Even though Cohen will still be serving his sentence for tax evasion, lying to Congress and campaign finance violations when the book is released Tuesday by Skyhorse Publishing, New York’s so-called Son of Sam laws won’t keep Cohen from profiting from any part of his sordid story, legal experts told The Associated Press.
The law doesn’t apply at the federal level because Cohen’s crimes were nonviolent. And more expansive state Son of Sam statutes, including New York’s, don’t cover Cohen’s convictions, in part because “there really is no victim to notify in this case,” said Matthew T. Mangino, a legal analyst and former district attorney in Pennsylvania who has written about such laws.
That would be the case even if his memoir amounted to a how-to manual for tax evasion and campaign-finance violations.
Cohen has touted his tell-all as a road map to the skeletons he “buried” serving as Trump's personal attorney — the decade in which he was Trump's “first call every morning and his last call every night.”
The book, “Disloyal: The True Story of the Former Personal Attorney to President Donald J. Trump,” also will serve as a rejoinder to what Cohen recently described as his “negative experience with the American criminal justice system."
Named for infamous “Son of Sam” serial killer David Berkowitz, who fatally shot six people and wounded seven others in New York City in the 1970s, New York's law barring criminals from turning their crimes into lucrative book and TV deals was invoked as recently as last year by the New York Attorney General's Office. It argued that Anna Sorokin, who was convicted of posing as a German heiress to pull off extravagant thefts, shouldn't be allowed to profit from the royalties from a planned Netflix series about her case.
“The intent of the law was to prevent people from cashing in on criminal conduct,” Mangino said. “But I don’t think there’s any limitation on Cohen profiting from or promoting this book.”
Even if the book's proceeds were challenged in some forum, Cohen likely would contend the book's profits "stem from his revelations of alleged crimes of President Trump and not himself,” said Floyd Abrams, a longtime First Amendment lawyer in New York.
Cohen did not respond to requests for comment. He acknowledges in the book's foreword that some readers will consider him “the least reliable narrator on the planet.”

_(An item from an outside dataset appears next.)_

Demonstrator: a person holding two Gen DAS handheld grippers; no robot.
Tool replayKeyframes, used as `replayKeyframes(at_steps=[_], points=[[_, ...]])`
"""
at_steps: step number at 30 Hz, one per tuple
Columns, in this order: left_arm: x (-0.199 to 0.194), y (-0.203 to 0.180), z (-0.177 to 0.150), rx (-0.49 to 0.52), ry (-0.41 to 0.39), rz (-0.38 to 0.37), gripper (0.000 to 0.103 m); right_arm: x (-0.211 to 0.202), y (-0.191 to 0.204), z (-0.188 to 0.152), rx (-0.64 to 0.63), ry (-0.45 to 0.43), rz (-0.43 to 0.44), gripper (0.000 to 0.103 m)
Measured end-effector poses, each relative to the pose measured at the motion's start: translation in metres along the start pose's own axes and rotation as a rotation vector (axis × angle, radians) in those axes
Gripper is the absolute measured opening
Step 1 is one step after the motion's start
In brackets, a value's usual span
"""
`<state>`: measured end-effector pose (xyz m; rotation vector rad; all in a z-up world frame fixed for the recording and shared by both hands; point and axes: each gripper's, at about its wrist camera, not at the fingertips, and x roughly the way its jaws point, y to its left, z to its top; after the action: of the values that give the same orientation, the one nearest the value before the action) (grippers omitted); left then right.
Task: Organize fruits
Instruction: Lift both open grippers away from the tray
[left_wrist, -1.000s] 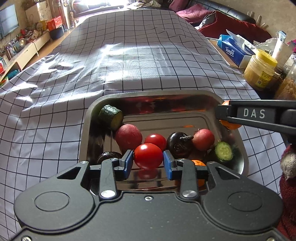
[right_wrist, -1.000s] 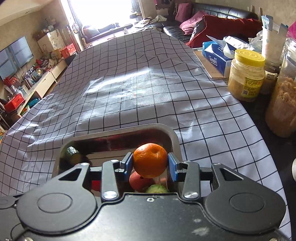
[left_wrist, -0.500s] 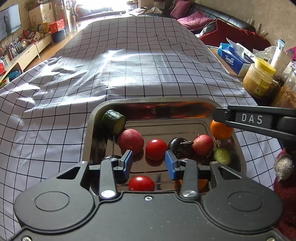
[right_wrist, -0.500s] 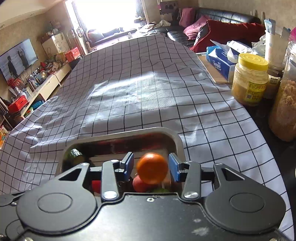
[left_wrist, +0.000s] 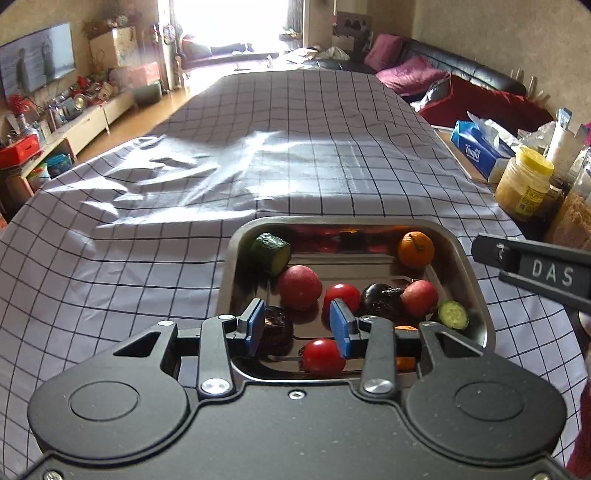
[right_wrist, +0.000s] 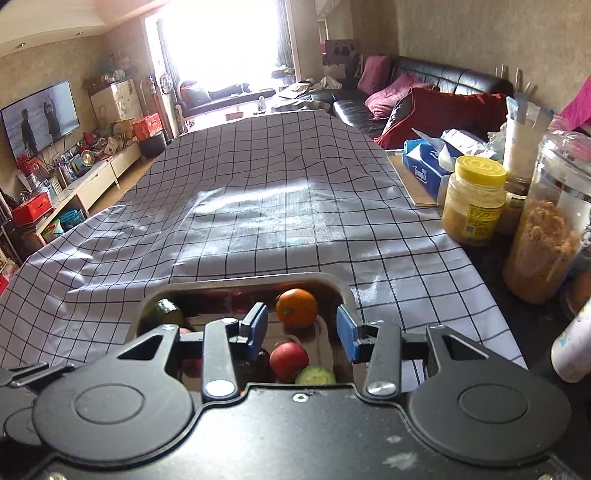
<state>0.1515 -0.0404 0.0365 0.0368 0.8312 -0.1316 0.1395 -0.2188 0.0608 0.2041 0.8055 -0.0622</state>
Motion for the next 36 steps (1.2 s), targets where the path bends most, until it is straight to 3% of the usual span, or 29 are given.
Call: replayKeyframes(at_steps=[7, 14, 24, 36], points=[[-0.024, -0.001, -0.024, 0.002, -0.086, 0.054, 0.053, -0.035, 0.013, -0.031, 0.01, -0.012, -0.008, 0.045], [-0.03, 0.001, -0.054, 0.007, -0.121, 0.073, 0.054, -0.054, 0.018, -0.071, 0.069, -0.021, -0.014, 0.046], [-0.017, 0.005, -0.079, 0.01, -0.113, 0.019, 0.054, -0.047, 0.015, -0.108, 0.091, -0.102, -0.057, 0.045], [-0.02, 0.005, -0.092, 0.022, -0.172, 0.04, 0.054, -0.032, 0.02, -0.129, 0.051, -0.128, -0.075, 0.045]])
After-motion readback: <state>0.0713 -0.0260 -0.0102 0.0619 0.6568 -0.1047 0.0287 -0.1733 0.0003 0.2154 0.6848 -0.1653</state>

“The one thing I can say with absolute certainty is that whatever you may have heard or thought about me, you don’t know me or my story or the Donald Trump that I know,” Cohen writes.
The New York Attorney General's Office declined to comment. The state Office of Victim Services said it was still looking into Cohen's book. That office pursued legal action last year on behalf of the banks Sorokin swindled.

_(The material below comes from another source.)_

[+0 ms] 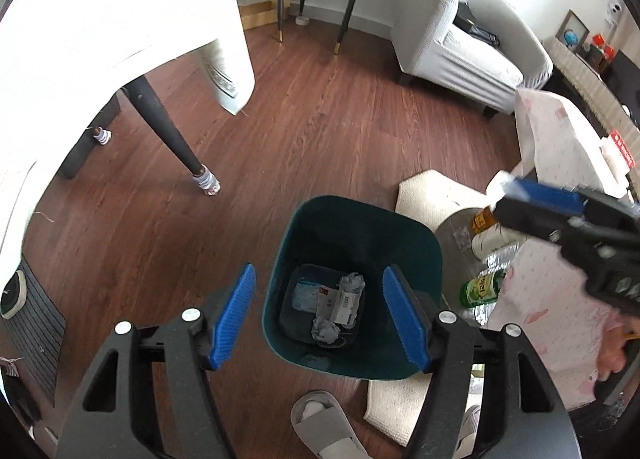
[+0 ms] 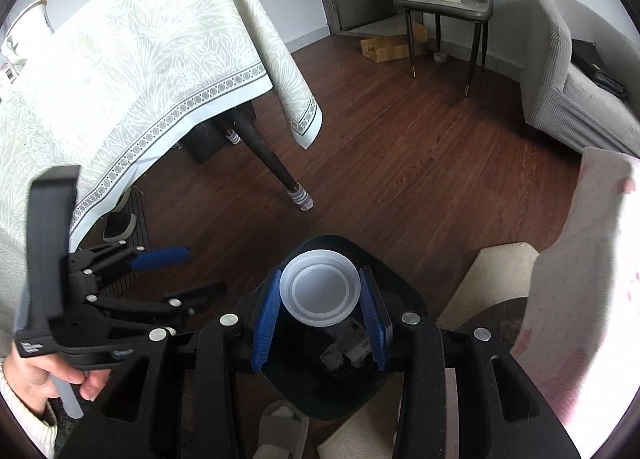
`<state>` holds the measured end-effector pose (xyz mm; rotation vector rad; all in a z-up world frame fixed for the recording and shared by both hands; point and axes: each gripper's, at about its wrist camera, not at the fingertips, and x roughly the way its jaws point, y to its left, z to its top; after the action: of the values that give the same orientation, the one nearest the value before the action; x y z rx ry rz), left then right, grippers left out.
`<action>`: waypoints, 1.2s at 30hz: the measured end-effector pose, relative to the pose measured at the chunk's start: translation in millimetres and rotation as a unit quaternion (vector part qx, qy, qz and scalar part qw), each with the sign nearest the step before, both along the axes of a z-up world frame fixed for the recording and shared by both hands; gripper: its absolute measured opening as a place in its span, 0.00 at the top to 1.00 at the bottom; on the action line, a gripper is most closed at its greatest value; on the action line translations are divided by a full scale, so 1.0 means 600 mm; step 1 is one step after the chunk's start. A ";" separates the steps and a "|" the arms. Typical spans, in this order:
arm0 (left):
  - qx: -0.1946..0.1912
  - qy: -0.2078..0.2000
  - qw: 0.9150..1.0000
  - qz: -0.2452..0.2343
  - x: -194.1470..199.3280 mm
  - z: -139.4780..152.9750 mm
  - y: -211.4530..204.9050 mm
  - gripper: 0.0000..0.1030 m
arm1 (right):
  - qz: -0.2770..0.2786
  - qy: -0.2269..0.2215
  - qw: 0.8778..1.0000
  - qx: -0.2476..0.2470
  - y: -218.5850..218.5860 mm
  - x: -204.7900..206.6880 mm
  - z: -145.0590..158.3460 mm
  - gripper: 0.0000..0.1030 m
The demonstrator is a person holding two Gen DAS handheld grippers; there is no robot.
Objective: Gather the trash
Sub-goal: 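Lower the white lid into the green bin and open the right tool, then withdraw both tools from the bin back over the table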
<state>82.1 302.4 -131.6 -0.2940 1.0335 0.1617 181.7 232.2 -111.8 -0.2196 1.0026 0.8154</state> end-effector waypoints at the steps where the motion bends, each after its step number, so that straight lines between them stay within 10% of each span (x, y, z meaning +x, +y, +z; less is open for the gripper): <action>1: -0.001 -0.001 1.000 0.002 -0.002 0.003 0.004 0.35 | 0.001 0.002 1.000 -0.002 0.005 0.000 -0.004 0.62; 19: -0.003 -0.049 0.998 0.032 -0.039 0.062 0.044 0.59 | 0.031 0.035 0.997 -0.068 0.081 -0.017 -0.112 0.61; 24: -0.008 -0.076 0.997 0.029 -0.042 0.091 0.036 0.63 | 0.040 0.033 0.995 -0.088 0.085 -0.028 -0.129 0.48; 36: -0.005 -0.129 0.992 0.000 -0.037 0.164 -0.023 0.64 | 0.031 0.015 0.997 -0.066 0.034 -0.034 -0.076 0.48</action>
<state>60.0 288.3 -32.9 -0.3150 0.7772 0.1152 161.5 252.9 -157.1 -0.3538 1.0824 0.8116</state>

One of Cohen’s convictions stemmed from his efforts to arrange payouts during the 2016 presidential race to keep the porn actress Stormy Daniels and model Karen McDougal from speaking out about their alleged extramarital affairs with Trump, who has denied the affairs. Cohen has said Trump directed him to make the payments. He ultimately was sentenced to three years in federal prison and disbarred.
In the book's foreword, Cohen refers to the Trump Tower Moscow project he lied to Congress about — a real estate deal he pursued on Trump’s behalf during the heat of the 2016 Republican campaign.
“I stiffed contractors on his behalf, ripped off his business partners, lied to his wife Melania to hide his sexual infidelities, and bullied and screamed at anyone who threatened Trump’s path to power,” Cohen writes in the foreword.
“He crushed or cheated all who stood in his way," he adds, "but I know where the skeletons are buried because I was the one who buried them.”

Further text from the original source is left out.